Time and Ploughshares Literary Magazine compare it to an Apple store. A quick tour via the library’s YouTube video displays bright rooms, full of crayon-toned colors and vaulted ceilings. There are more than 80 types of chairs in the library (from classic wooden models to poppy-red bubble chairs), but only a few sparsely placed bookshelves.

Instead, books are transported from hidden archives through a mechanized procedure called “bookBot.” This system, according to the library, frees space for “collaborative work.” The library features a “Game Lab” with a 21-foot-wide screen and 270-degree projectors. “No other students in the state will have access to as much technology as they’ve had access to here in the Hunt Library,” boasts the digital library’s Associate Director, Kristen Antelman.

It is important to note the Hunt Library is only one of NC State’s libraries, and is specifically dedicated to the school’s engineering campus. The university does have a more traditional library. Yet many are heralding the Hunt Library as the “library of the future,” and other institutions are quickly following suit.

BiblioTech,” Bexar County’s new public library, will open in the fall – and it too will be completely “bookless.” Instead, it will have 50 computer stations, 150 e-readers, 25 laptops, and 25 tablets.

“We all know the world is changing. I am an avid book reader. I read hardcover books, I have a collection of 1,000 first editions. Books are important to me,” Bexar County’s Judge NelsonWolff told ABC News. “But the world is changing and this is the best, most effective way to bring services to our community.”

According to a Pew poll released on Wednesday, however, American 16 to 29-year-olds actually enjoy traditional libraries, and use them. They are “just as likely as older adults to visit the library, and once there they borrow print books and browse the shelves at similar rates … relatively few think that libraries should automate most library services, move most services online, or move print books out of public areas.”

After spending 17 years photographing libraries across America, professor and photographer Robert Dawson said in 2011,

 “The modern American public library is reading room, book lender, video rental outlet, internet café, town hall, concert venue, youth activity center, research archive, history museum, art gallery, homeless day shelter, office suite, coffeeshop, seniors’ clubhouse and romantic hideaway rolled into one. In small towns of the American West, it is also the post office and the backdrop of the local gun range. These are functions that the digital public libraries of the future will never be able to recreate.”

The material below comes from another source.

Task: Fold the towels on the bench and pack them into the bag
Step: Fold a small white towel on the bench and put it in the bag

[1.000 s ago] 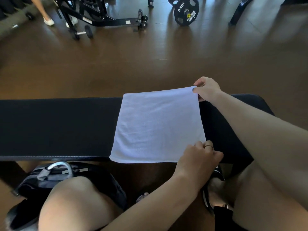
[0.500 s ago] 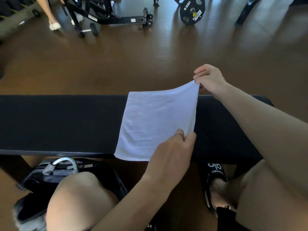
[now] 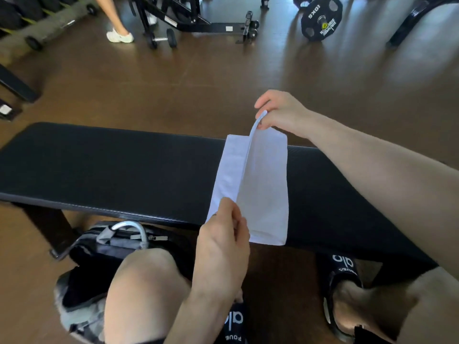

Books – in a few basic forms and in all their unadulterated goodness – have entranced readers for thousands of years. In their focus on “innovation,” NC State and BiblioTech are shutting out riches of the past within steel shelves and pixels. They have made way for more chairs and “open spaces,” but have boxed up classic pastimes like browsing bookshelves and hunting old, worn treasures (not to mention the unmistakable “book smell”). They have, at least in a physical sense, lost the quintessential definition of the word “library” (hint: it’s derived from the Latin word liber, or “book”).

North Carolina’s Governor Jim Hunt, namesake of the new Hunt Library, told its architect that the library was “for people who are not yet born… who will be influenced in a positive way by the development of this structure.”

While the library may influence budding scientists and architects, one hopes the little Bradburys of the future won’t get lost in the shuffle.